Using Thomas Merton's major writings, personal journals, and later wilderness essays, this short scholarly presentation will discuss Merton's broad but underappreciated nature writing on topics such as the role of work in monastic life, technology, sacramental eco-theology, and his sense of place at Gethsemani. This paper will situate Merton himself as an environmental archetype similar to ecological luminaries such as Henry David Thoreau, Aldo Leopold, John Muir and Edward Abbey.

 

b. Joshua Currie - "Thomas Merton and the New Evangelization."

Joshua Currie holds an MA in systematic theology and an MA in philosophy from the Dominican School of Philosophy and Theology in Berkeley, Ca.  He is currently applying to various Ph.D. programs in hopes of advancing his graduate studies regarding Thomas Merton and the lay contemplative potential.

Thomas Merton's model for the modern contemplative journey can be understood as a suitable methodology for answering the challenge posed to the laity within the context of the New Evangelization.

 

c. Michael Jerge - "Motherhood, Merton and the Wisdom of Hagia Sophia."

My name is Michael Jerge, and I am a Senior at Xavier University from Munster, Indiana. I discovered Merton's writings during a theology seminar at Xavier University.

Contemplation, for Merton, involves every aspect of the body, as well as phenomenological and transcendental intuitions. Analogously, Merton encounters Wisdom as a "real presence," a metaphysical transubstantiation who is more than symbol and physically arises through "all created being." Merton's recognition of motherhood's role ultimately occurs through humanity becoming a single heavenly body itself. Drawing from Merton's Hagia Sophia and journals, I attempt to explore how Merton's contemplative vision and practice pinpoint the liminal spaces between memory and observation, verismo and idealismo.

  

A5. Emerging Scholars II                                                                                                      

a.
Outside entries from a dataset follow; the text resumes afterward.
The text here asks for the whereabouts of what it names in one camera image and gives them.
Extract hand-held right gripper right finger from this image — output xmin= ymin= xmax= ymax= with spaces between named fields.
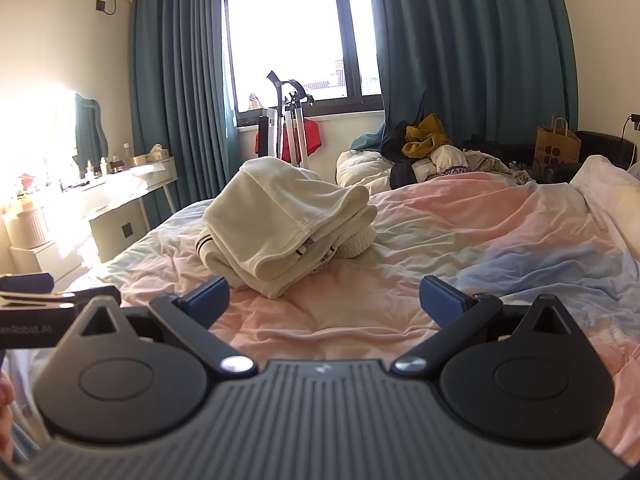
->
xmin=390 ymin=275 xmax=586 ymax=376

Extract white pants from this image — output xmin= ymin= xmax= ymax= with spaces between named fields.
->
xmin=197 ymin=156 xmax=378 ymax=301

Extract person's left hand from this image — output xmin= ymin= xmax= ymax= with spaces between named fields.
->
xmin=0 ymin=375 xmax=16 ymax=441

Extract window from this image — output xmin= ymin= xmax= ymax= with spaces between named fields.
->
xmin=222 ymin=0 xmax=386 ymax=128

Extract white quilt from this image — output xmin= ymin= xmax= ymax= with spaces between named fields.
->
xmin=336 ymin=149 xmax=396 ymax=193

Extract garment steamer stand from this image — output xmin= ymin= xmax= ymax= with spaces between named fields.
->
xmin=257 ymin=71 xmax=313 ymax=168

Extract white ribbed round box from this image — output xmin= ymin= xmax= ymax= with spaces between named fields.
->
xmin=2 ymin=210 xmax=51 ymax=249

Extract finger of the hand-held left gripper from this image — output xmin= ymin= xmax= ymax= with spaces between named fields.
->
xmin=0 ymin=272 xmax=77 ymax=310

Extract white drawer cabinet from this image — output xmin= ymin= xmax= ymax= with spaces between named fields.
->
xmin=10 ymin=242 xmax=86 ymax=283

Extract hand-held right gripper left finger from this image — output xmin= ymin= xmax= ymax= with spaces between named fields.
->
xmin=60 ymin=277 xmax=258 ymax=378

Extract black padded chair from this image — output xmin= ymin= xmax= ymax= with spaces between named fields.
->
xmin=462 ymin=130 xmax=633 ymax=181

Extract red garment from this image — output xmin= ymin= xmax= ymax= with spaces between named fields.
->
xmin=255 ymin=120 xmax=322 ymax=158

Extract teal curtain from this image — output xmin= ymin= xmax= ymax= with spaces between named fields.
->
xmin=130 ymin=0 xmax=238 ymax=216
xmin=350 ymin=0 xmax=579 ymax=153

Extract brown paper bag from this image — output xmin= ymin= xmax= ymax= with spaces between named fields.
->
xmin=532 ymin=116 xmax=582 ymax=176

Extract mustard yellow garment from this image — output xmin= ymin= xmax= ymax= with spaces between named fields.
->
xmin=402 ymin=114 xmax=451 ymax=158

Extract wavy mirror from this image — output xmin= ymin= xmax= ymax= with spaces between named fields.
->
xmin=50 ymin=90 xmax=110 ymax=171

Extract white shirt purple print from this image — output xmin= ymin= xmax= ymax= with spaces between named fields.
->
xmin=432 ymin=145 xmax=481 ymax=177

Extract pastel duvet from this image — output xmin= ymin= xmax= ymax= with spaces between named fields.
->
xmin=65 ymin=155 xmax=640 ymax=461

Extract dark garment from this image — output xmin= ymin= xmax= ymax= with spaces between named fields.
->
xmin=380 ymin=125 xmax=426 ymax=188

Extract white dressing table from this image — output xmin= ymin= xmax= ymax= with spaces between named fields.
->
xmin=65 ymin=155 xmax=178 ymax=261

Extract grey garment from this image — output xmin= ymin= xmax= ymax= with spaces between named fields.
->
xmin=465 ymin=152 xmax=536 ymax=184

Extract wall charger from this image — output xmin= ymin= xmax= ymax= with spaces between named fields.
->
xmin=620 ymin=114 xmax=640 ymax=161
Phil Garrity - "Spiritual Rupture and Reconciliation: Merton's Solitude Examined through the Lens of Illness."

Phil Garrity is a Master of Divinity candidate at Boston College exploring the intersection of psychology and spirituality in the care of the sick.

Merton's conception of solitude transforms from an isolating flight from a world he sees as superficial to a deeper journey that reconnects him with society even as lives apart from it. This transformation is explored through the lens of my own cancer experience and an existential search for meaning.

 

b. Hyeokil Kwon - "Narrate Yourself, Answer Your Own Question: Spiritual Identity and Spiritual Experience in Thomas Merton's Autobiography."
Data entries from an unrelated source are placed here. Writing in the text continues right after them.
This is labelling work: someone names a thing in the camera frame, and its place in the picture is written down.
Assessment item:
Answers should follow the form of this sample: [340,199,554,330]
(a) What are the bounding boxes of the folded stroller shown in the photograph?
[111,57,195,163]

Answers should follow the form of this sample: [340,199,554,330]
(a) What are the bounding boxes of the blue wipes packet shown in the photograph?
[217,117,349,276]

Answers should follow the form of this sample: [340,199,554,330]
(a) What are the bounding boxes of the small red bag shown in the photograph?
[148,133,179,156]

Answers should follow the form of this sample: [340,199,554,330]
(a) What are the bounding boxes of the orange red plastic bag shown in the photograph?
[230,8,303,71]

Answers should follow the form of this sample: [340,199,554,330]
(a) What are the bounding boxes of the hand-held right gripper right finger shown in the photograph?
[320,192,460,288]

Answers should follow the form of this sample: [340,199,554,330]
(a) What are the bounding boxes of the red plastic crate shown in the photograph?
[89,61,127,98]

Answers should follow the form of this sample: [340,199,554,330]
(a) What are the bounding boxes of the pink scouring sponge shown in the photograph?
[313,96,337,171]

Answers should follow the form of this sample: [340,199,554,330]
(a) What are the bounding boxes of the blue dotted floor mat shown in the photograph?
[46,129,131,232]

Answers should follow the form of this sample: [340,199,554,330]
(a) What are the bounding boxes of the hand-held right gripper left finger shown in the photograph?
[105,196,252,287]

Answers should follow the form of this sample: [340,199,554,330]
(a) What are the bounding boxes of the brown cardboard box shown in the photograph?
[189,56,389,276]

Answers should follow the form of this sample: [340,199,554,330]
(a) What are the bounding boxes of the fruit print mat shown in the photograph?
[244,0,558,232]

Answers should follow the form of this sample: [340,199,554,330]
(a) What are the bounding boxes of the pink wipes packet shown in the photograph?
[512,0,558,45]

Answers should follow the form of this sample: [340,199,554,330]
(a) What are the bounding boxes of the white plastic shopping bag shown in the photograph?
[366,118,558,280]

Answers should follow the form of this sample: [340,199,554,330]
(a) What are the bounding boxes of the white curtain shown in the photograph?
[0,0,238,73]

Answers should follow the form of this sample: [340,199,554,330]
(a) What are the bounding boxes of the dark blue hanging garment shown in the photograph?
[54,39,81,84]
Hyeokil Kwon is a Presbyterian pastor and a PhD student in Christian spirituality at the Graduate Theological Union, Berkeley.

For Thomas Merton, to narrate his spiritual journey is a process of finding his spiritual identity. In his autobiography, his self-identity is expressed in various titles and radically advances in his spiritual experiences. Merton's narration of the growth of his spiritual identity encourages and guides people to answer their own question, "Who am I". 

 

c. Anna Robertson – "Ministers of Silence: Innocence and Counter-Narratives in the Writings of Thomas Merton."
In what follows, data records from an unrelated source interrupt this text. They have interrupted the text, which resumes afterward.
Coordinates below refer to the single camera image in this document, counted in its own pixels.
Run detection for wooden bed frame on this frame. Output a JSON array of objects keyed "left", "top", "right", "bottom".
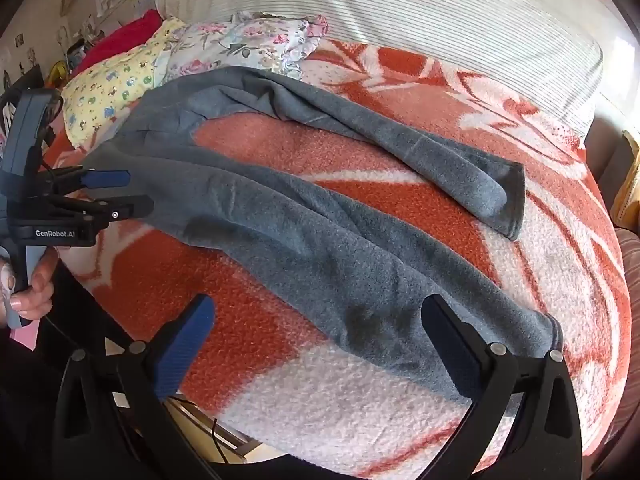
[{"left": 165, "top": 397, "right": 261, "bottom": 463}]

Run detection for red cloth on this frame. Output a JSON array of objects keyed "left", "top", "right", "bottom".
[{"left": 70, "top": 9, "right": 163, "bottom": 78}]

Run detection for floral cloth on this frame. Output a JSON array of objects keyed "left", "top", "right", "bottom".
[{"left": 165, "top": 11, "right": 329, "bottom": 81}]

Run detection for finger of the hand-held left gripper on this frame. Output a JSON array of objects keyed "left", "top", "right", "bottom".
[
  {"left": 47, "top": 167, "right": 132, "bottom": 190},
  {"left": 50, "top": 194, "right": 155, "bottom": 222}
]

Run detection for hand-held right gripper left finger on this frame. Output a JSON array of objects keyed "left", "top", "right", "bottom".
[{"left": 50, "top": 292, "right": 221, "bottom": 480}]

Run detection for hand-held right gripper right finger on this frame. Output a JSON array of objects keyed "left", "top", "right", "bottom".
[{"left": 421, "top": 294, "right": 583, "bottom": 480}]

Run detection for black cable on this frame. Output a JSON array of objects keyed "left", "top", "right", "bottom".
[{"left": 210, "top": 417, "right": 236, "bottom": 466}]

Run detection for striped brown sofa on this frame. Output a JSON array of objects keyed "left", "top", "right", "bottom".
[{"left": 614, "top": 225, "right": 640, "bottom": 281}]

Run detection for orange and white blanket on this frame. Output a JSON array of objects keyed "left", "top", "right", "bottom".
[{"left": 50, "top": 37, "right": 633, "bottom": 480}]

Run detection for white striped bedding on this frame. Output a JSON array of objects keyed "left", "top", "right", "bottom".
[{"left": 157, "top": 0, "right": 605, "bottom": 138}]

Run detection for yellow printed pillow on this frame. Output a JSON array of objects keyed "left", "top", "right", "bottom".
[{"left": 61, "top": 16, "right": 188, "bottom": 150}]

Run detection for person's left hand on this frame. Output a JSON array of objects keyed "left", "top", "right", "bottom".
[{"left": 0, "top": 247, "right": 60, "bottom": 322}]

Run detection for yellow cushion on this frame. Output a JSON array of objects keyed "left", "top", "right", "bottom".
[{"left": 612, "top": 130, "right": 640, "bottom": 221}]

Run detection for grey fleece pants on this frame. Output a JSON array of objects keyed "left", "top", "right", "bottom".
[{"left": 80, "top": 66, "right": 565, "bottom": 406}]
Anna Robertson is a Master of Divinity student at the STM at Boston College. She studied historical memory and grassroots narrative construction in El Salvador.

This paper analyzes the role of the poet/prophet in Merton's writings as "minister of silence" to a world of disjointed noise. Referencing Merton's "innocence of the poet," it suggests how scholars and communities might displace oppressive narratives and retrieve narratives which better reflect the Kingdom of God.

 

d. Lilin Wu - "Present is a Gift: What Thomas Merton teaches us to enjoy our ordinary life?"

Lilin Wu is a PhD candidate of Peking University writing her dissertation on Thomas Merton’s contemplation.

For Merton, at first he thought monastic life only means prayer and contemplation but later he slowly find to be a contemplative means to pray in every time, cleaning the washroom, cooking, helping novices, listening the guest … Life needs be enjoyed and appreciated, which is at last in Chuang Tzu, Merton found the soul-mate. In this line, my paper will follow Merton's life and showing how Merton teaches us to enjoy life.